The virtual code semantics is easier to specify using the silly language than it would be without it, but still awkward in some cases. An example is the following declaration from the standard library,

     hired = compose(
        compose,
        couple(
           constant compose,
           compose(couple,couple(constant,constant couple))))

which is constructed in such a way as to imply the following theorem, provable by routine computation.

T9: ([[hired]] h) (f,g) = [[compose]](h,[[couple]](f,g))

Intuitively, hired represents a function that takes a given function to a higher order function. For example, if f were a function that adds two real numbers, hired f would be a function that takes two real valued functions to their pointwise sum.

Apart from its cleverness, such an opaque way of defining a function has little to recommend it. The statement of the theorem about the function is more readable than the function definition itself, probably because the theorem liberally employs mathematical variables, whereas the silly language is variable free. On the other hand, it is not worthwhile to linger over further enhancements to the language, such as adding variables to it. The solution will be to indicate informally a general method of inferring a variable free function definition from an expression containing variables, and hereafter omit the more cumbersome definitions.

An algorithm called isolate does the job. The input to isolate is a pair (e,x), where e is a syntactically correct silly expression in which the identifier x may occur, but no other identifiers dependent on x may occur (or else it's garbage-in/garbage-out). Output is a syntactically correct silly expression f in which the identifier x does not occur, such that [[e]] = [[f x]]. The algorithm is as follows,

     
     if e = x then
        return identity
     else if e is of the form (u,v)
        return couple(isolate(u,x),isolate(v,x))
     else if e is of the form u v
        return (hired apply)(isolate(u,x),isolate(v,x))
     else
        return constant e

where equality is by literal comparison of expressions, and the definition of apply is

     apply = (hired meta)((hired compose)(left,constant right),right)

which represents a function that does the same thing as the invisible operator.

T10: [[apply]] (f,x) = f x

The isolate algorithm can be generalized to functions of arbitrarily many variables, but in this document we will need only a unary and a binary version.

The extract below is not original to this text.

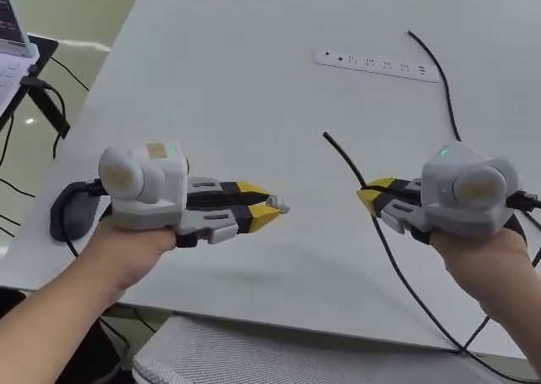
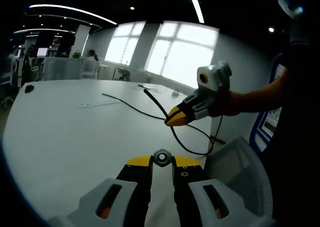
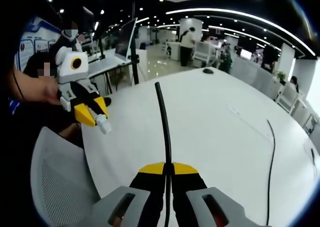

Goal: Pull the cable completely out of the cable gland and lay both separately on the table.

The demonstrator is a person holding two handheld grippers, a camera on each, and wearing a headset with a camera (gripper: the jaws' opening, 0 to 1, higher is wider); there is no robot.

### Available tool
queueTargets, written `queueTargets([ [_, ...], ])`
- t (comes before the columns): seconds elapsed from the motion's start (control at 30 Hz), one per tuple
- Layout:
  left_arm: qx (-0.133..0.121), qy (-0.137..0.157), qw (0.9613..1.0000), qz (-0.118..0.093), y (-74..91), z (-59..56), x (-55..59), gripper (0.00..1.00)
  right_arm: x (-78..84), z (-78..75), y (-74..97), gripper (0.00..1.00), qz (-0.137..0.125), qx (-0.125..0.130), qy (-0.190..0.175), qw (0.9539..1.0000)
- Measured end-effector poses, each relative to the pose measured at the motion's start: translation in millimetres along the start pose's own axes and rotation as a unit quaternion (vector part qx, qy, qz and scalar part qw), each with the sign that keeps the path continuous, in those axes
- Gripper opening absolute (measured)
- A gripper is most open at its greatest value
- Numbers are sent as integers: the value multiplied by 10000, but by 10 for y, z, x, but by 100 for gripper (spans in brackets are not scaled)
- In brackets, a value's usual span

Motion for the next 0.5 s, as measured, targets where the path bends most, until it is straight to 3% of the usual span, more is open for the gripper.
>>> queueTargets([
  [0.5,-48,-33,10000,80,201,220,195,15,-119,78,-459,0,-6,-147,-3,9999],
])
Point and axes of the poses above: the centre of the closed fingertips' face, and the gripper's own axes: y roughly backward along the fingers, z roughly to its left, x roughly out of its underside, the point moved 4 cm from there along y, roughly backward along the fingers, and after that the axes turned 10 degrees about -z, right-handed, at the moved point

The latter takes an expression e and a pair of identifiers (x,y) as input, and returns an expression f such that [[e]] = [[f (x,y)]].

     
     if e = x then
        return left
     else if e = y then
        return right
     else if e is of the form (u,v)
        return couple(isolate(u,(x,y)),isolate(v,(x,y)))
     else if e is of the form u v
        return (hired apply)(isolate(u,(x,y)),isolate(v,(x,y)))
     else
        return constant e

It might be noted in passing that something similar to these algorithms would be needed in a compiler targeted to avram if the source were a functional language with variables.